On 19/03/16 05:20, Walter Parker wrote:
>> C A Horte, the famous computer scientist, calls the introduction of nulls
> into his type system (like how Java did it decades later) to be his Billion
> dollar mistake. He did it for the mathematical elegance and didn't foresee
> all of the null errors that would come. Nulls sound great in theory, in
> practice they can be trouble.

If one is dealing with a single variable this statement may apply, and
since everybody is trying to define the function of a single variable
they are missing the bigger picture.

When running a RELATIONAL database query, one is often combining the
results of several tables, Joins can be defined to only include a result
if the sub-record also exists, or ignore those fields if for that record
the result does not apply. NULL is the CORRECT return for those fields,
and isnull is the correct check to select a function that is used when
that element of the result does not apply. One does not expect the
database engine to replace those NULL values with acceptable typed
default results. This is why many of the previous discussions on how to
handle NULL have resulted in even more problems! NULL is a state of the
variable and the 'error message' contained within each line of a result set.
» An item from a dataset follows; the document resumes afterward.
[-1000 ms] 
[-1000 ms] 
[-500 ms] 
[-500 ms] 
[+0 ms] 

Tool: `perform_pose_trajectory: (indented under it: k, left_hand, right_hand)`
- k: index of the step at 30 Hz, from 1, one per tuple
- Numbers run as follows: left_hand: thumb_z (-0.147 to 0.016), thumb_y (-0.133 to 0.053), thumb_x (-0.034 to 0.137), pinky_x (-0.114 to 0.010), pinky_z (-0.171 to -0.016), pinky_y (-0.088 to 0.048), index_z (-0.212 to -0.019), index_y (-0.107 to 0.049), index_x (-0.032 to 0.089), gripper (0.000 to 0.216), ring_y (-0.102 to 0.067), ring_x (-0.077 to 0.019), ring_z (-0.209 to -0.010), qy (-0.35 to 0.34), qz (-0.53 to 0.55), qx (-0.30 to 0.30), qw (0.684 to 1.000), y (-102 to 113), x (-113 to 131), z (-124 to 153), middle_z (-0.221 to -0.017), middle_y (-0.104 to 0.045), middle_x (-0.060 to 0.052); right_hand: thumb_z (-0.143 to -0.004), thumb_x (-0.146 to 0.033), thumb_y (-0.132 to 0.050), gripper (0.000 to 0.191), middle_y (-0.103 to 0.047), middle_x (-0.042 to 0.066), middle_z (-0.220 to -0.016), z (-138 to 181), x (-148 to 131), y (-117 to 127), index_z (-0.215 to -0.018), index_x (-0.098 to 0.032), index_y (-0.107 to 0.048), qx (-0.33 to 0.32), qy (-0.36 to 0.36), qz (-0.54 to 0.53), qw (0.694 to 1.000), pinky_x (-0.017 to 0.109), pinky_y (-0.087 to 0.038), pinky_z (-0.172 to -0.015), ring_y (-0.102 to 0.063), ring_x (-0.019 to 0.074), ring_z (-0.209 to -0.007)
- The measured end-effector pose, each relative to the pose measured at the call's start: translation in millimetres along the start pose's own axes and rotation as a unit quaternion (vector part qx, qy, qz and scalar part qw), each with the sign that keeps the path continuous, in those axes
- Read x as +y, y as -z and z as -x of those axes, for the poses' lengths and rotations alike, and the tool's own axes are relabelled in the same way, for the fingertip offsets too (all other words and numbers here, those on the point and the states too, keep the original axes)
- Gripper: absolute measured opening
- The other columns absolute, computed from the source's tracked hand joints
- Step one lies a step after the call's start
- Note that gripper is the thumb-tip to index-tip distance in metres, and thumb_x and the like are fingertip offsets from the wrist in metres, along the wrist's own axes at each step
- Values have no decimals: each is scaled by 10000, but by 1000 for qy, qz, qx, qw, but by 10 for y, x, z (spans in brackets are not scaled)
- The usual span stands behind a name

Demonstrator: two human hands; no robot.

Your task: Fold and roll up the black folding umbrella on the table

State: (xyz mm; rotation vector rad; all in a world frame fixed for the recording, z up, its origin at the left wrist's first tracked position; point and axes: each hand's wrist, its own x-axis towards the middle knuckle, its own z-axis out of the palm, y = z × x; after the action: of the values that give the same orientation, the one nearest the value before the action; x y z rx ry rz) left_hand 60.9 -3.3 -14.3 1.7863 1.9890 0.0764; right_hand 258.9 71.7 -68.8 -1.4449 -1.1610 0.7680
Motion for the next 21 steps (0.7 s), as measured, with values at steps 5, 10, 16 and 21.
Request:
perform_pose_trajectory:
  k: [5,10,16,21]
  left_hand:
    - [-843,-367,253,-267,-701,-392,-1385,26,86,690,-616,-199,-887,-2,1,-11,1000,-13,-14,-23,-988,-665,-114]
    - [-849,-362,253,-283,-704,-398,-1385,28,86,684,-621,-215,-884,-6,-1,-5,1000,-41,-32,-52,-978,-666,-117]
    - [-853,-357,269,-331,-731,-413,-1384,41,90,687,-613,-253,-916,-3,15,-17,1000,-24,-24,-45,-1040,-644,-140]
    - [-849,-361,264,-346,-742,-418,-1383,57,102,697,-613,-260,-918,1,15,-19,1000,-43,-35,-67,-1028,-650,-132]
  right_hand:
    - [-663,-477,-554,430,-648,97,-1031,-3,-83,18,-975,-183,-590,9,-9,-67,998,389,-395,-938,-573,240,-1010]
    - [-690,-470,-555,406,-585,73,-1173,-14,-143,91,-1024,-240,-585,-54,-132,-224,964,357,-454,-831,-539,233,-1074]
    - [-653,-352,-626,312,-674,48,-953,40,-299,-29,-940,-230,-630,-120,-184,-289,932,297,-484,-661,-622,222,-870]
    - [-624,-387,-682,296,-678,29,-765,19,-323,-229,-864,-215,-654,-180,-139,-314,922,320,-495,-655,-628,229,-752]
The argument goes on that NOT typing your variables is bad design, and
for some places that is a correct statement, but as I have said many
times, simply expecting the database result to be an integer is bad
design since the value returned will also have a defined length. We know
the problems that returning a BIGINT creates in PHP5, but simply trying
to ensure 'integer' is 64bit internally produces different results where
the database value is actually 8, 16 or 32 bits. And different results
again on 32bit builds of PHP don't help!

It's not unreasonable for a complex SQL query to produce different
'type' results for a column if the unions combine SMALLINT and INTEGER
values, and in these cases a 'string' result ensures consistency, which
PHP currently maps nicely, but which a strict type would baulk at.
Personally I would be looking to ensure the database design was
consistent, but we have 20+ years of data and originally the smallest
data type was used to keep the record sizes down. Just how many
different 'integer' fields do exist ... each with different rules.